Je voulais remercier leur épouses, Ingrid, Françoise, Véronique, Joëlle, Christine et quelques autres dont la prima donna, Mariella, pour supporter encore et encore les excès ventripotents et redoublés de leur moitié chaque fois qu’ils ne font qu’un.

Je voulais embrasser Ingrid pour avoir fait sa connaissance alors que nous n’avions que 15 ans et qui n’aura eu de cesse toute sa vie de mettre en pratique la seule chose dont on soit riche, à savoir avoir des amis.

Je voulais serrer Guy dans mes bras pour lui dire combien je ne serai jamais à la hauteur de sa fidélité en amitié, vertu élevée chez lui, comme chez Ingrid, au rang du sens premier de l’existence.
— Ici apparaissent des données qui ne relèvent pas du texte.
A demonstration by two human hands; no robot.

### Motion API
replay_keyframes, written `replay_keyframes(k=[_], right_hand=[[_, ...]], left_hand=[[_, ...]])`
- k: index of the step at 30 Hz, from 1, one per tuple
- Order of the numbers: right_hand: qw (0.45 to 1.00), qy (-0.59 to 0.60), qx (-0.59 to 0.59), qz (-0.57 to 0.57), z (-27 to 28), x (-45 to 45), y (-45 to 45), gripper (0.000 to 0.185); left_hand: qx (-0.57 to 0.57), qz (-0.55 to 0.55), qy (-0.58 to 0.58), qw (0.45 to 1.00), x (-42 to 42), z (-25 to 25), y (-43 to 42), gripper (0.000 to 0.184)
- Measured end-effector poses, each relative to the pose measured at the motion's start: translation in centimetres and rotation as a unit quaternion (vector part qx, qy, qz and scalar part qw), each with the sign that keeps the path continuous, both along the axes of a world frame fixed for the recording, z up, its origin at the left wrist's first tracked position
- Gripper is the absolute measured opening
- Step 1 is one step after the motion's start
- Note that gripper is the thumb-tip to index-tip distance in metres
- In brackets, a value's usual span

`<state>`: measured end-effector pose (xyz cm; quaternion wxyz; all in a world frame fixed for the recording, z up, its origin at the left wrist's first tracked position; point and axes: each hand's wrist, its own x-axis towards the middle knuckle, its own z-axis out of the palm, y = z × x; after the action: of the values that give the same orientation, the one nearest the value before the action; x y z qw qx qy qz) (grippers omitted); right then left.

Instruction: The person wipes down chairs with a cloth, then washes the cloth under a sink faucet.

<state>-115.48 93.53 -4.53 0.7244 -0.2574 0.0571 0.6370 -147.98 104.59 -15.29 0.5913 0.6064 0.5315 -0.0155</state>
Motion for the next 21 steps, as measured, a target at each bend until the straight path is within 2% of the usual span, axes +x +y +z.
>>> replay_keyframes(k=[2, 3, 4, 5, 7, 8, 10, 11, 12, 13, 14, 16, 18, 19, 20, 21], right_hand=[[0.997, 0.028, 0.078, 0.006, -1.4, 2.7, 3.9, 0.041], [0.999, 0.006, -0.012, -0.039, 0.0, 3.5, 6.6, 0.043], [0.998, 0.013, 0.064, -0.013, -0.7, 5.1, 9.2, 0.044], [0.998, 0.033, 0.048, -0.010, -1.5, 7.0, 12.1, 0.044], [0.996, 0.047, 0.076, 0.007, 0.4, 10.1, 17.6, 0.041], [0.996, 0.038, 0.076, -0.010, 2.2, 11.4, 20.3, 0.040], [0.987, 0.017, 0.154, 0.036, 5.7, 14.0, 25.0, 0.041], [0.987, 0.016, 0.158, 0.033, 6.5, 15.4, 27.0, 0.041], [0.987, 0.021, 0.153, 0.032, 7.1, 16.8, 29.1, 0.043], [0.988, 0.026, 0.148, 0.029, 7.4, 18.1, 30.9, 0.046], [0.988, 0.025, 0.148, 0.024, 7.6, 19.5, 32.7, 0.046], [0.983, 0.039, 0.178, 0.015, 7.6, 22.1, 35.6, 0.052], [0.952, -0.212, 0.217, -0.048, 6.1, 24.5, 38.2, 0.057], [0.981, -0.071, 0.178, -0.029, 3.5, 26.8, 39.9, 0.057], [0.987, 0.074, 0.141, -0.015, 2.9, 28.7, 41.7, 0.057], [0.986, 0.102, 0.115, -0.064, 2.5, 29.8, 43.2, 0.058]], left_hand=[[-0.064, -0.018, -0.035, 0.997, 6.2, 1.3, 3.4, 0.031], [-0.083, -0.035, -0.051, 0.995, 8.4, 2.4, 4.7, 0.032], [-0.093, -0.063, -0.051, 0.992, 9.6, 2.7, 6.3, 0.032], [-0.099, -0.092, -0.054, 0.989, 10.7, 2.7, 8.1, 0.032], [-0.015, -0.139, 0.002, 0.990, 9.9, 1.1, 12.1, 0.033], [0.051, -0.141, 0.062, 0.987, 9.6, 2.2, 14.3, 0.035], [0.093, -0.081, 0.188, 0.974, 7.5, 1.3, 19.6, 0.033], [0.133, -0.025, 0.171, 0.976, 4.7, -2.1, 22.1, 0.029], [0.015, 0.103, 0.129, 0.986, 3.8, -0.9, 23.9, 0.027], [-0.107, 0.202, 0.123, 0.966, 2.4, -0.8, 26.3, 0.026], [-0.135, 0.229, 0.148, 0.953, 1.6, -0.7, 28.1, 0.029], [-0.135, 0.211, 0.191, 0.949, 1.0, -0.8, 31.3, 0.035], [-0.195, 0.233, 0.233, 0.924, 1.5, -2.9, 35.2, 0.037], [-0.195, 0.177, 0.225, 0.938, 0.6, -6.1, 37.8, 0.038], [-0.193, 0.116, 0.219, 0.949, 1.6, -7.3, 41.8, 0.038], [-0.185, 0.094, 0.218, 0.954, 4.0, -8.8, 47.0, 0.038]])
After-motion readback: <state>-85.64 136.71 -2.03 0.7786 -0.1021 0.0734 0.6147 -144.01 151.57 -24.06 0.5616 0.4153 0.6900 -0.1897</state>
Je voulais répéter à Nicolas, lui répéter encore et encore qu’il a ouvert les fenêtres de ma jeunesse en me faisant comprendre que la vie pouvait être un roman, un poème, une chanson de Ferré, un film comme Huit et demi.

Je voulais saluer Tara et Romain, mes bru et gendre préférés, devenus mes enfants, avec qui, bientôt, nous traverserons l’Atlantique pour faire de New-York bien davantage qu’une chanson de Frank Sinatra.

Je voulais dire à ma fille qu’elle était, qu’elle est et qu’elle sera toujours l’éclat de ma vie.

Je voulais exprimer à mon fils toute la fierté qui m’anime d’être son père, tout le bonheur de vivre avec lui des moments d’intensité qui transforment le bleu et le noir en couleurs de la filiation, du partage et de l’existence.

Je voulais dire à ma femme que sans elle, je ne serais rien, absolument rien, qu’elle m’a sorti d’une adolescence percluse de doutes et qu’elle accompagné ma vie comme personne n’aurait pu le faire.

Et puis, enfin, je voulais jurer que si je ne crois plus en Dieu depuis belle lurette, je crois à nouveau aux miracles. Et mon miracle, c’est Ilario.

Merci à tous. Merci d’être là. Merci d’être les miens.